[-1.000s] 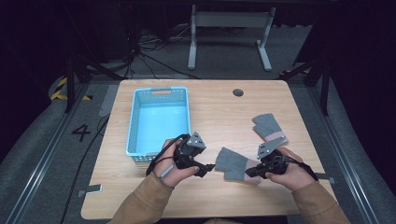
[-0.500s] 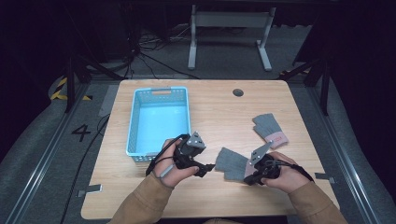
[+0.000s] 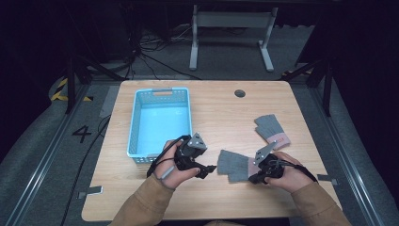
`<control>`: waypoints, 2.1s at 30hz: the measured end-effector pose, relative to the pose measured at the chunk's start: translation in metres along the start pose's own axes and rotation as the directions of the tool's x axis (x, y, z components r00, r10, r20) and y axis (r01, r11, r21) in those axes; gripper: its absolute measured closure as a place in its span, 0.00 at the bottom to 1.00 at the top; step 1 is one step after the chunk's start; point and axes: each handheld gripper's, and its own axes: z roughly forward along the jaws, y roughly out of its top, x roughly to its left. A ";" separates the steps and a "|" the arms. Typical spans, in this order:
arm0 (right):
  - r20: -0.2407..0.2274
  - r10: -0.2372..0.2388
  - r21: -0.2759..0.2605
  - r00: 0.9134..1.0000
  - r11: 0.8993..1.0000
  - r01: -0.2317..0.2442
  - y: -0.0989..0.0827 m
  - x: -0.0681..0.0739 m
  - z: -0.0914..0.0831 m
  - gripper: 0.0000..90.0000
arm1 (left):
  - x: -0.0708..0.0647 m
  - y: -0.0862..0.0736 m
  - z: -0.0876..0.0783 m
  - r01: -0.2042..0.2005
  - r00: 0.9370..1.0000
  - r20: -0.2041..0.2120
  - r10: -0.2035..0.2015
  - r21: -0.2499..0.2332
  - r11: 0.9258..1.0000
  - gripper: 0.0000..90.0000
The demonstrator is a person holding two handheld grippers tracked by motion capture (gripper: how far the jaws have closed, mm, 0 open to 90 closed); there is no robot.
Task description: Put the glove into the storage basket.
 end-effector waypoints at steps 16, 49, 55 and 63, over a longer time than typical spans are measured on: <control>0.061 0.060 -0.015 0.996 0.998 -0.059 -0.006 -0.009 -0.004 1.00 | 0.000 0.001 0.000 -0.002 1.000 0.003 0.002 0.001 1.000 0.34; 0.213 0.275 -0.385 0.938 0.906 -0.178 -0.011 -0.031 -0.067 0.82 | 0.001 -0.010 -0.011 0.032 0.999 -0.035 -0.033 -0.017 0.999 0.34; 0.242 0.343 -0.434 0.908 0.875 -0.215 -0.017 -0.044 -0.076 0.79 | 0.001 -0.018 -0.018 0.051 0.997 -0.055 -0.052 -0.015 0.999 0.34; 0.319 0.454 -0.499 0.832 0.827 -0.260 -0.022 -0.071 -0.077 0.72 | 0.001 -0.032 -0.029 0.086 0.993 -0.083 -0.087 -0.016 0.996 0.34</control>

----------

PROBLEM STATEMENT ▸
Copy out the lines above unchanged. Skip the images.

ANSWER BOX ▸
[-1.000s] 
[-0.500s] 
[+0.000s] 
`<control>`: waypoints, 2.1s at 30hz: the measured end-effector pose, relative to the pose measured at the chunk's start: translation in metres along the start pose's own axes and rotation as the directions of the tool's x axis (x, y, z components r00, r10, r20) and y axis (r01, r11, r21) in those axes; gripper: its absolute measured closure as a place in its span, 0.00 at the bottom to 1.00 at the top; step 1 is one step after the chunk's start; point and axes: each handheld gripper's, and its own axes: z roughly forward along the jaws, y roughly out of its top, x roughly to its left. A ";" separates the steps and a "|" the arms. Typical spans, in this order:
arm0 (right):
  - r20: -0.2407..0.2274
  - r10: -0.2372..0.2388
  - r21: -0.2759..0.2605
  - r00: 0.9134..1.0000
  - r11: 0.8993..1.0000
  - r01: -0.2317..0.2442
  - y: -0.0989..0.0827 m
  - x: -0.0681..0.0739 m
  - z: -0.0914..0.0831 m
  - gripper: 0.0000..90.0000
arm1 (left):
  - x: -0.0708..0.0647 m
  - y: -0.0862..0.0736 m
  - z: -0.0876..0.0783 m
  - r01: -0.2042..0.2005
  - r00: 0.9370..1.0000
  - r20: -0.2041..0.2120
  - r10: -0.2035..0.2015
  - r21: -0.2499..0.2332
  - r11: 0.9258..1.0000
  - gripper: 0.0000..90.0000
The demonstrator is a person holding two handheld grippers tracked by motion capture (gripper: how far the jaws have closed, mm, 0 open to 90 closed); there is no robot.
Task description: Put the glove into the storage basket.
 end-effector waypoints at steps 16, 49, 55 and 63, over a longer time than typical spans are measured on: <control>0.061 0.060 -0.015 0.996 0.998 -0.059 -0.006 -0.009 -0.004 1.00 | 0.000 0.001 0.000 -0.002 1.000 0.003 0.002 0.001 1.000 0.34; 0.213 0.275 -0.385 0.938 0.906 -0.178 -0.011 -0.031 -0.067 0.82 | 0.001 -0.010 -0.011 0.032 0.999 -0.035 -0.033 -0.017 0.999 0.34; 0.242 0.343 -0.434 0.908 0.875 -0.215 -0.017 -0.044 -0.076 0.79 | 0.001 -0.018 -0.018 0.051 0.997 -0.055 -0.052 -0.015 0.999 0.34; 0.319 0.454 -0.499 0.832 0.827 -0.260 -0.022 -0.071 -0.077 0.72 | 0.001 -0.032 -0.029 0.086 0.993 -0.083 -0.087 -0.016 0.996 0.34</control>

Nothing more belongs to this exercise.